Unfortunately, due to logistical and experimental constraints at the time of sampling—including the lack of immediate culture facilities and the absence of preserved subsamples under conditions suitable for downstream quantitative assays—our study was limited to inferences derived from metagenomic relative abundance data. As such, the associations reported here remain correlative rather than causative.

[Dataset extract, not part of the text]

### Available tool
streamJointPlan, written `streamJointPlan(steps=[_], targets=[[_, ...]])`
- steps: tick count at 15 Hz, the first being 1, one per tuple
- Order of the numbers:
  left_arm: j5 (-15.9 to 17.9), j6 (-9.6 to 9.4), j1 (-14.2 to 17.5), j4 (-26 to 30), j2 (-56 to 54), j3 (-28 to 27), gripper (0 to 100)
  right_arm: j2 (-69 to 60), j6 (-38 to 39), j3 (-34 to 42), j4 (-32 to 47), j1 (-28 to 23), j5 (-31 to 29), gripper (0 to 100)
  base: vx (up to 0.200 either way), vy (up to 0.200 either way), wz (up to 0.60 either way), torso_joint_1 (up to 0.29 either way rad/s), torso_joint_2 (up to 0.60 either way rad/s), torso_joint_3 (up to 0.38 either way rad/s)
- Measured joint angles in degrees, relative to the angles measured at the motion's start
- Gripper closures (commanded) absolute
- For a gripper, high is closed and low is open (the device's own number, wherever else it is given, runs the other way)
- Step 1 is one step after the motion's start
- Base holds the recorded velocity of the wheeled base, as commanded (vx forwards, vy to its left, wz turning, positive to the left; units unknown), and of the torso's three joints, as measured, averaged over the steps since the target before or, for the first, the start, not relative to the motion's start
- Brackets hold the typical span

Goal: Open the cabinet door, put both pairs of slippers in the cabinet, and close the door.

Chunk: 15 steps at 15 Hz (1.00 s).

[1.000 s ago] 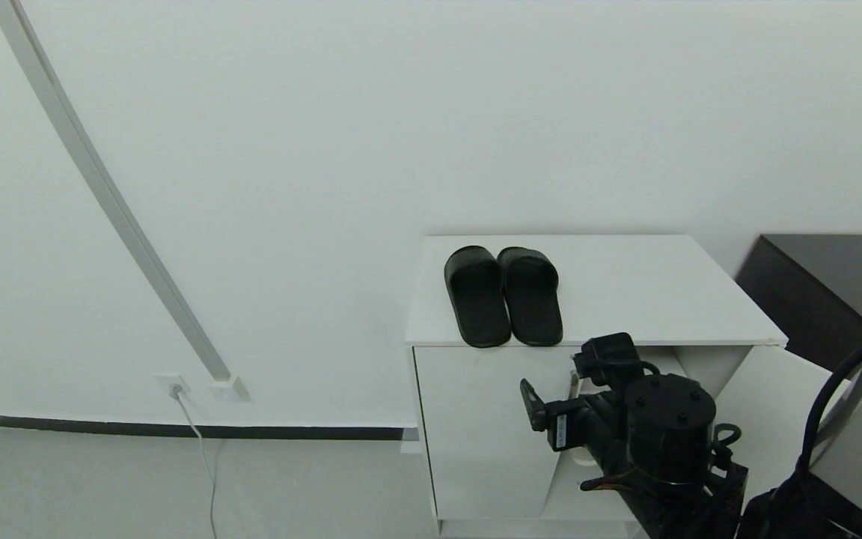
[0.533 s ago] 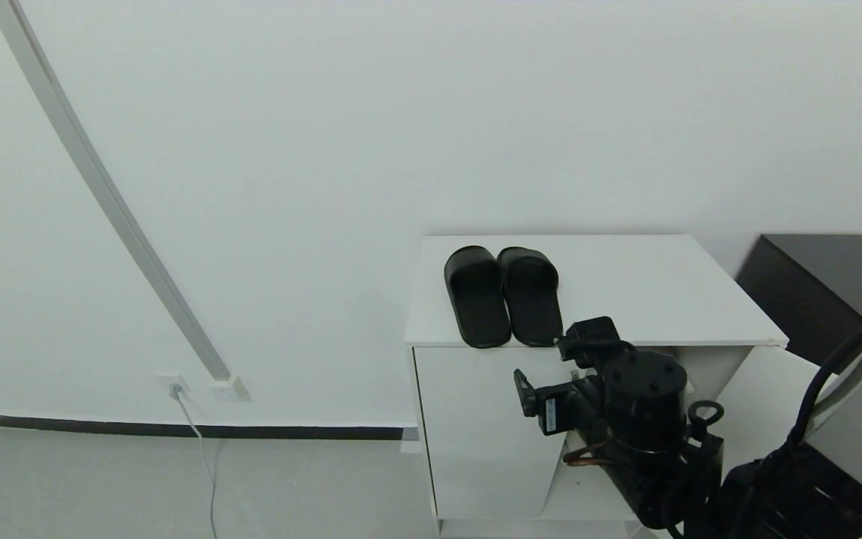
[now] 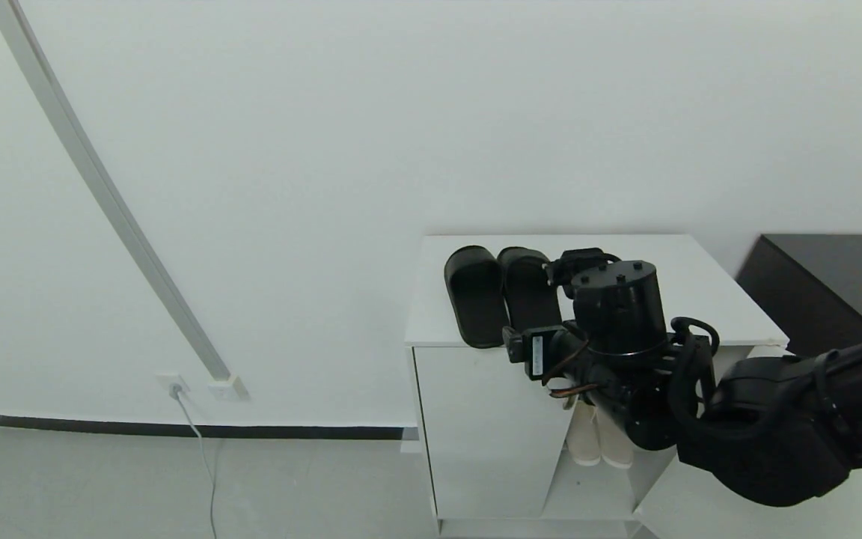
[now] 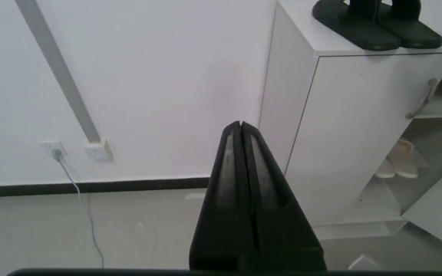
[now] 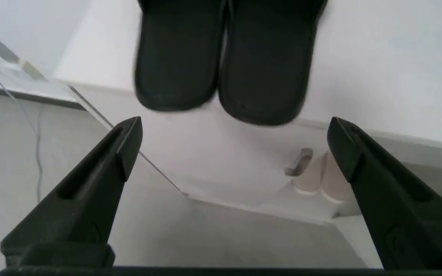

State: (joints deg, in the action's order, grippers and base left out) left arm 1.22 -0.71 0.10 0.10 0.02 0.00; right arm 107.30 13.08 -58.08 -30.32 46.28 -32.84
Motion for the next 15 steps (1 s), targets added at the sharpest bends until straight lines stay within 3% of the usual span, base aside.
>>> streamJointPlan(steps=[2, 10, 15], targets=[[0.0, 0.00, 0.0, 0.0, 0.0, 0.0, 100, -0.4, 0.0, -0.4, 0.1, 0.3, 0.0, 0, 0.000, 0.000, 0.00, 0.000, 0.00, 0.000], [0.0, 0.09, 0.0, 0.0, 0.0, 0.0, 100, -0.4, 1.2, 1.5, -0.4, 1.1, 0.0, 0, 0.200, 0.000, 0.00, 0.004, 0.00, 0.001], [-0.1, 0.28, 0.0, 0.0, 0.0, 0.0, 100, 2.1, 1.2, 3.7, -5.7, 2.3, -0.4, 0, 0.000, 0.000, 0.00, 0.000, 0.00, 0.000]])
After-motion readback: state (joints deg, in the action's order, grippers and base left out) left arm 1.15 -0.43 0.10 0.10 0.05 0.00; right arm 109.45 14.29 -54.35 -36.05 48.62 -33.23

We have now explicitly acknowledged this as a key methodological limitation in the revised Discussion section. Furthermore, we emphasize that future studies should integrate metagenomic profiling with complementary approaches, including targeted qPCR, metatranscriptomics, and culturable microbiome analysis, to validate the functional activity and pathogenic potential of candidate taxa. Such a multi-omics and culture-integrated framework will be essential to advance from taxonomic correlations toward causal inference, thereby enabling a more mechanistic understanding of microbe–disease interactions in Morchella cultivation systems and supporting the development of microbiome-informed disease management strategies.
Comment 7 (Line 204):
Correct H_R to H+R.
Response:
We sincerely thank the reviewer for the careful observation. To avoid potential ambiguity and to ensure consistency, we have revised the group notations throughout the manuscript. The designations are now uniformly presented as: healthy rhizosphere (H), healthy root-adhering soil (H_R), diseased rhizosphere (D), diseased root-adhering soil (D_R), and unplanted control soils (CK). This adjustment has been implemented across the main text, figure legends, and supplementary materials for clarity and accuracy.
Comment 8 (Line 614):
What are these titles? Please indicate.
Response:
We sincerely thank the reviewer for the careful comment. In our submission, the supplementary figures and tables are provided as separate supplementary files, and their detailed content is included therein. To avoid redundancy, we used the general statement “Additional figures and tables are provided in the supplementary files.” This has now been clarified in the Supplementary Materials section
Closing Note
We once again thank the reviewer for these valuable comments and suggestions. All revisions have been incorporated into the manuscript, which we believe has significantly improved the overall rigor, clarity, and scientific contribution of our study.
Round 2
Reviewer 2 Report
The authors have revised the manuscript
according to all comments.
I suggest to accept it.
The authors have made nice corrections. I suggest to accept it.